A box plot displays robust statistical parameters: minimum, lower quartile, median, upper quartile, and maximum. These parameters are called robust, since they are not sensitive to extreme outliers.

The conditional box plot partitions the data of a numeric column into classes according to another nominal column and creates a box plot for each of the classes.

A box plot for one numerical attribute is constructed in the following way: The box itself goes from the lower quartile (Q1) to the upper quartile (Q3). The median is drawn as a horizontal bar inside the box. The distance between Q1 and Q3 is called the interquartile range (IQR). Above and below the box are the so-called whiskers. They are drawn at the minimum and the maximum value as horizontal bars and are connected with the box by a dotted line. The whiskers never exceed 1.5 * IQR. This means if there are some data points which exceed either Q1 - (1.5 * IQR) or Q3 + (1.5 * IQR) than the whiskers are drawn at the first value in these ranges and the data points are drawn separately as outliers. For the outliers the distinction between mild and extreme outliers is made. As mild outliers are those data points p considered for which holds: p < Q1 - (1.5 * IQR) AND p > Q1 - (3 * IQR) or p > Q3 + (1.5 * IQR) AND p < Q3 + (3 * IQR). In other words mild outliers are those data points which lay between 1.5 * IRQ and 3 * IRQ. Extreme outliers are those data points p for which holds: p < Q1 - (3 * IQR) or p > Q3 + (3 * IQR). Thus, three times the box width (IQR) marks the boundary between "mild" and "extreme" outliers. Mild outliers are painted as dots, while extreme outliers are displayed as crosses. In order to identify the outliers they can be selected and hilited. This provides a quick overview over extreme characteristics of a dataset.

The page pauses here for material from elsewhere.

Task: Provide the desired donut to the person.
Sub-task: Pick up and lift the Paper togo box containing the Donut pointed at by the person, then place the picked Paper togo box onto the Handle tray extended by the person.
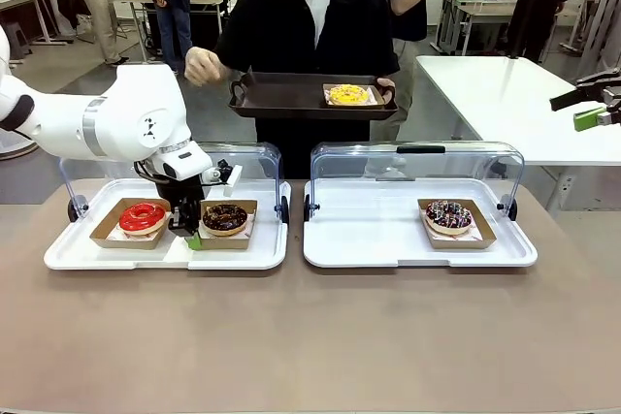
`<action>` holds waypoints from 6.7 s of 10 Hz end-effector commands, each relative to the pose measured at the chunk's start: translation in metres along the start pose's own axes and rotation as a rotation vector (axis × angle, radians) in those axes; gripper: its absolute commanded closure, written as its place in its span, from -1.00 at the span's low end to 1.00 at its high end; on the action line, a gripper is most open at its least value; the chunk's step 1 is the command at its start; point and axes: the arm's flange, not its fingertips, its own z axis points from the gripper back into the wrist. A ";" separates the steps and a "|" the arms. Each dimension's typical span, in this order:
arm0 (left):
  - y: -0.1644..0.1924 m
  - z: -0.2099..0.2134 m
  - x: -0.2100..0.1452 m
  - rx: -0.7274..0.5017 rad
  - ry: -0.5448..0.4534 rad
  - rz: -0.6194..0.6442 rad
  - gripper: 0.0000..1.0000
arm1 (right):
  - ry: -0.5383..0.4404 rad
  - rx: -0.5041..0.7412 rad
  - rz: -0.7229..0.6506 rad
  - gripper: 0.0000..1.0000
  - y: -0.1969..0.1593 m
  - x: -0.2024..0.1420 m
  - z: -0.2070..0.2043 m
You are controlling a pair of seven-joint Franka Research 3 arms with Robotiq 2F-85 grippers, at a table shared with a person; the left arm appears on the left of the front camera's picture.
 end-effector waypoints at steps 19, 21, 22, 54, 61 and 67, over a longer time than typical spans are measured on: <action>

The node supports custom CSS styling. You can simply put CSS rules into a single string and set it as a flow variable 'customCSS' in the node configuration dialog. You will find the list of available classes and their description on our documentation page.

Input Ports

  1. Port Type: Data
    Data table containing the categories and values to be plotted in a box plot.
  2. Port Type: Data
    Data table containing the category names with colors applied. (optional)

Output Ports

  1. Port Type: Image
    SVG image of the box plot.